**Problem:** Output the data verbatim, minus the images.

[[ Input material, beginning ]]

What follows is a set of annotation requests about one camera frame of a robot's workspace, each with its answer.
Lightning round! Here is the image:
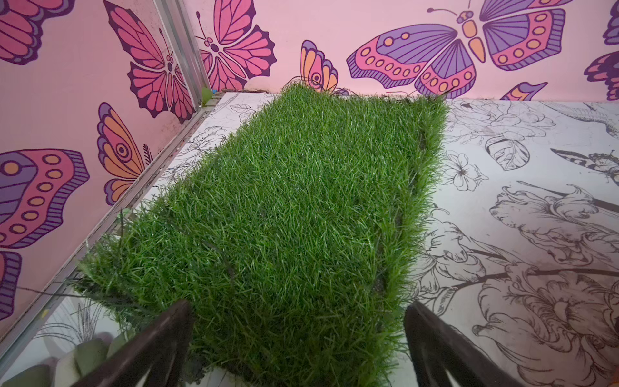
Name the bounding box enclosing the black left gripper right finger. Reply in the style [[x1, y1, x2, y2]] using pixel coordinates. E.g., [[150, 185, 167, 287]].
[[403, 302, 520, 387]]

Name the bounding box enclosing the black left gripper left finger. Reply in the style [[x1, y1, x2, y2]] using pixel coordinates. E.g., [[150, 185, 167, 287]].
[[74, 300, 193, 387]]

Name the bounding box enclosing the green artificial grass mat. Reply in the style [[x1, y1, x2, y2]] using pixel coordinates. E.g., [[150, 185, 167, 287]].
[[75, 84, 448, 386]]

[[ Input material, end ]]

**Written response:**
What follows is a set of annotation requests about one camera frame of a robot's workspace, each with its answer.
Lightning round! Here is the image:
Name the bounding box enclosing the black left gripper right finger. Reply in the style [[x1, y1, x2, y2]] using pixel coordinates. E.g., [[150, 185, 167, 287]].
[[403, 302, 520, 387]]

Name the bounding box enclosing the black left gripper left finger. Reply in the style [[x1, y1, x2, y2]] using pixel coordinates. E.g., [[150, 185, 167, 287]].
[[74, 300, 193, 387]]

Name the bounding box enclosing the green artificial grass mat. Reply in the style [[x1, y1, x2, y2]] using pixel coordinates. E.g., [[150, 185, 167, 287]].
[[75, 84, 448, 386]]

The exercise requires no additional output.